▸ **Work required**
Your task is to give the data again, exactly, with every line intact.

**********

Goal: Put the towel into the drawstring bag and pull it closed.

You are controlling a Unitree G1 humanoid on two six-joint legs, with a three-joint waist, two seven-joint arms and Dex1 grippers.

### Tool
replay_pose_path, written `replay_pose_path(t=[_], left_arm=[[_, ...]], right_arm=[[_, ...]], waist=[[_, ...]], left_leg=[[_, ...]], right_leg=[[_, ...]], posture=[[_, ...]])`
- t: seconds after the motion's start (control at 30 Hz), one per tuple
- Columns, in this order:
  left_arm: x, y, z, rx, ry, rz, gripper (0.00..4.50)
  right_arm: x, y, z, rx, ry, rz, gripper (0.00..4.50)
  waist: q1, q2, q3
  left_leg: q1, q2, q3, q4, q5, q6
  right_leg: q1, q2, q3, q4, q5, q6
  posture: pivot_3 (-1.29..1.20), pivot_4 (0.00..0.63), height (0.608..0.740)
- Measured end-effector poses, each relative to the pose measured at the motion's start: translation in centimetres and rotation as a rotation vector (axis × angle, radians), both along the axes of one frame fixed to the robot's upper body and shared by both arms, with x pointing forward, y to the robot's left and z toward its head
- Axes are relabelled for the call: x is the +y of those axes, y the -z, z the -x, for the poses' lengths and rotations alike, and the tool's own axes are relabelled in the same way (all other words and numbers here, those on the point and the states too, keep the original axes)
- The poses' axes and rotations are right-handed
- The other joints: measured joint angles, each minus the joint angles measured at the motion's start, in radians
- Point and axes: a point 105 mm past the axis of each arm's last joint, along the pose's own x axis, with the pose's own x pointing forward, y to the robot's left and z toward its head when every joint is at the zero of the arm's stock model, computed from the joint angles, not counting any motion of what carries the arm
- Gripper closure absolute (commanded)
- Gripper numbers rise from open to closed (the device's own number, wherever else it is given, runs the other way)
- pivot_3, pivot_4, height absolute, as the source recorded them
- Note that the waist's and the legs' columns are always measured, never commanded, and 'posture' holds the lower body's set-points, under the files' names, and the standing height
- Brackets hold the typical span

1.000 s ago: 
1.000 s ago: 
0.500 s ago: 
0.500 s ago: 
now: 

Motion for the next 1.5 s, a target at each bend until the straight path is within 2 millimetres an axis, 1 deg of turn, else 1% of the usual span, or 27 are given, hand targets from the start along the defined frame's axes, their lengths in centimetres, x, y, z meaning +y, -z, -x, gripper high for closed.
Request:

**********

▸ **Exercise answer**
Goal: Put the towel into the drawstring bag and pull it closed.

You are controlling a Unitree G1 humanoid on two six-joint legs, with a three-joint waist, two seven-joint arms and Dex1 grippers.

### Tool
replay_pose_path, written `replay_pose_path(t=[_], left_arm=[[_, ...]], right_arm=[[_, ...]], waist=[[_, ...]], left_leg=[[_, ...]], right_leg=[[_, ...]], posture=[[_, ...]])`
- t: seconds after the motion's start (control at 30 Hz), one per tuple
- Columns, in this order:
  left_arm: x, y, z, rx, ry, rz, gripper (0.00..4.50)
  right_arm: x, y, z, rx, ry, rz, gripper (0.00..4.50)
  waist: q1, q2, q3
  left_leg: q1, q2, q3, q4, q5, q6
  right_leg: q1, q2, q3, q4, q5, q6
  posture: pivot_3 (-1.29..1.20), pivot_4 (0.00..0.63), height (0.608..0.740)
- Measured end-effector poses, each relative to the pose measured at the motion's start: translation in centimetres and rotation as a rotation vector (axis × angle, radians), both along the axes of one frame fixed to the robot's upper body and shared by both arms, with x pointing forward, y to the robot's left and z toward its head
- Axes are relabelled for the call: x is the +y of those axes, y the -z, z the -x, for the poses' lengths and rotations alike, and the tool's own axes are relabelled in the same way (all other words and numbers here, those on the point and the states too, keep the original axes)
- The poses' axes and rotations are right-handed
- The other joints: measured joint angles, each minus the joint angles measured at the motion's start, in radians
- Point and axes: a point 105 mm past the axis of each arm's last joint, along the pose's own x axis, with the pose's own x pointing forward, y to the robot's left and z toward its head when every joint is at the zero of the arm's stock model, computed from the joint angles, not counting any motion of what carries the arm
- Gripper closure absolute (commanded)
- Gripper numbers rise from open to closed (the device's own number, wherever else it is given, runs the other way)
- pivot_3, pivot_4, height absolute, as the source recorded them
- Note that the waist's and the legs' columns are always measured, never commanded, and 'posture' holds the lower body's set-points, under the files' names, and the standing height
- Brackets hold the typical span

1.000 s ago: 
1.000 s ago: 
0.500 s ago: 
0.500 s ago: 
now: 

Motion for the next 1.5 s, a target at each bend until the straight path is within 2 millimetres an axis, 1 deg of turn, else 1% of the usual span, or 27 are given, hand targets from the start along the defined frame's axes, their lengths in centimetres, x, y, z meaning +y, -z, -x, gripper high for closed.
Request:

What this exercise required is now done.